-- TASK ITEM --
Please give back the listing below word for word, without the images.

+++

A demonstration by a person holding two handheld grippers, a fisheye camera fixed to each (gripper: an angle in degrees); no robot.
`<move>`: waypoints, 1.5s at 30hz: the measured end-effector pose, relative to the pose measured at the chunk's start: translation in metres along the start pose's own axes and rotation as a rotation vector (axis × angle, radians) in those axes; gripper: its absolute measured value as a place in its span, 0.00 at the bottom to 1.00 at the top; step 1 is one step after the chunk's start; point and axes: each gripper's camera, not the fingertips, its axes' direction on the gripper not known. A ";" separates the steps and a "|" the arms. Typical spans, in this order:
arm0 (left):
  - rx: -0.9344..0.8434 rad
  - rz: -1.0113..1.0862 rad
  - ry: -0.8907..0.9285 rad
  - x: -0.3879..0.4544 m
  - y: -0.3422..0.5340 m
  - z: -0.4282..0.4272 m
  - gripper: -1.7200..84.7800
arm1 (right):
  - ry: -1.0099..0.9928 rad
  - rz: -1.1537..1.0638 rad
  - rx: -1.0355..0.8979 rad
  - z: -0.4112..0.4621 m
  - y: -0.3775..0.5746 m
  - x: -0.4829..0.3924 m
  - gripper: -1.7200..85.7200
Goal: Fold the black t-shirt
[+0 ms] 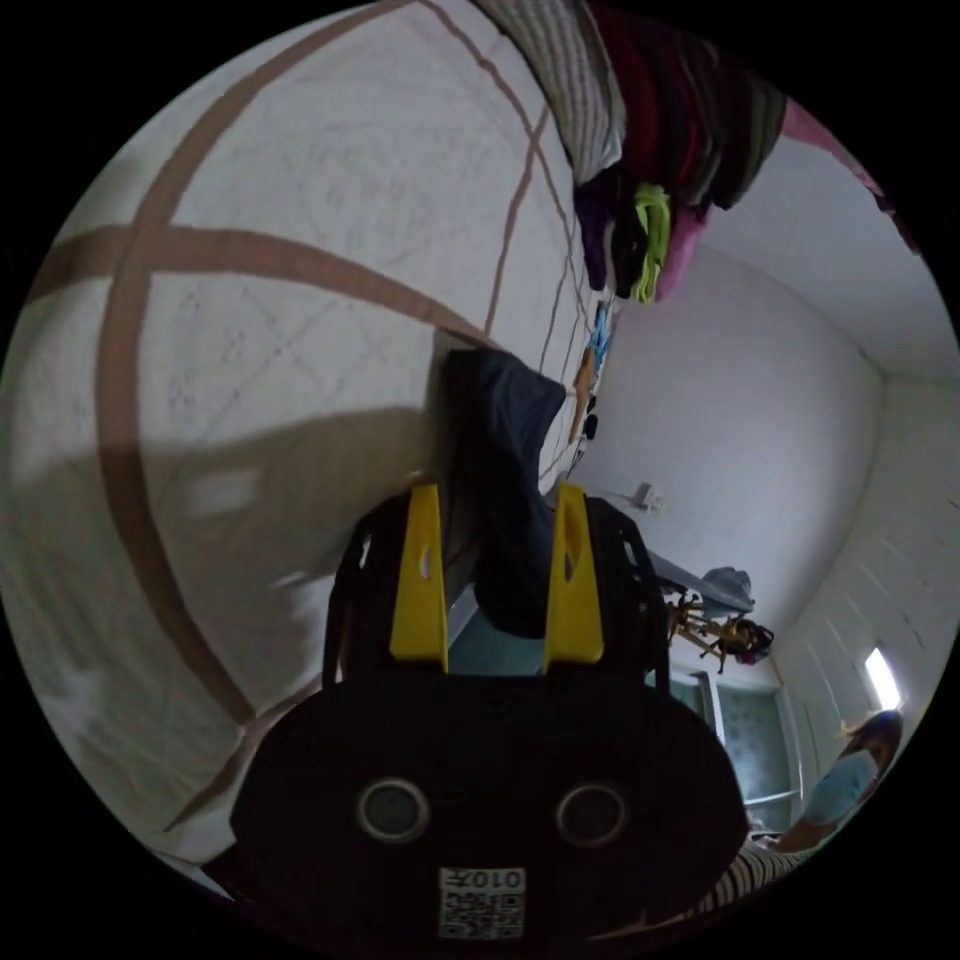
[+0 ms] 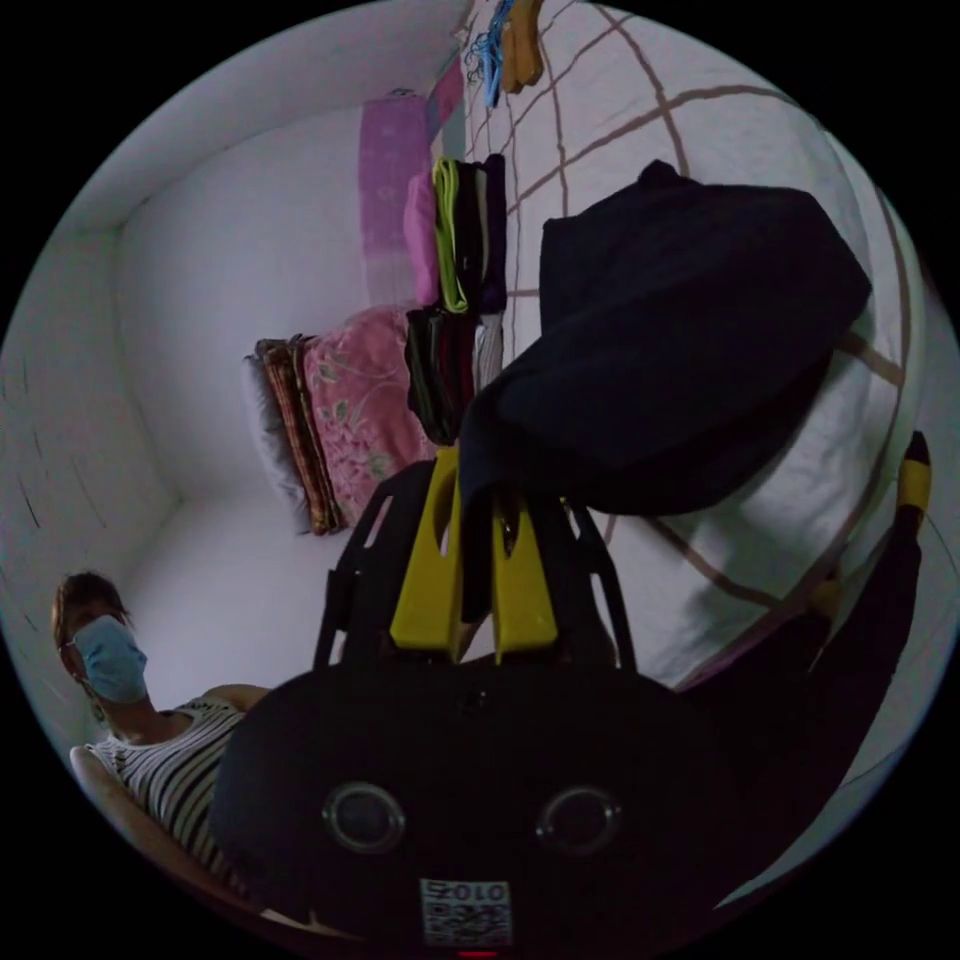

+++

-- OUTPUT --
A demonstration by a person holding two handheld grippers, a fisheye camera fixed to each (gripper: an angle in degrees); no robot.
`<move>`: waypoints, 1.5s at 30hz: the measured end-effector pose, relative to the pose measured at the chunk's start: translation in metres along the start pose's own axes and rotation as a rotation vector (axis × angle, radians) in those axes; gripper: its absolute measured value as a place in its span, 0.00 at the bottom to 1.00 at the top; step 1 is one step after the chunk's start; point and axes: each gripper's camera, not the fingertips, its axes' direction on the gripper not known. A ";" separates the steps and a "|" the arms. Typical spans, in this order:
arm0 (left):
  - rx: -0.9344..0.8434 rad
  - rz: -1.0113..1.0862 rad
  - ry: -0.8907..0.9285 rad
  - x: -0.3879..0.4544 m
  - y: -0.3422..0.5340 m
  - z: -0.4282..0.4272 m
  - gripper: -1.7200..84.7800
arm1 (right):
  - ry: -1.0099..0.9928 rad
  - rz: -1.1537..1.0638 rad
  - rx: -1.0355..0.8979 rad
  - z: -0.4112..0.4621 m
  - y: -0.3775..0.5746 m
  - x: -0.4829..0.3924 m
  - gripper: -1.7200..85.7200
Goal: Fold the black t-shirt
[+0 ms] 
[+0 ms] 

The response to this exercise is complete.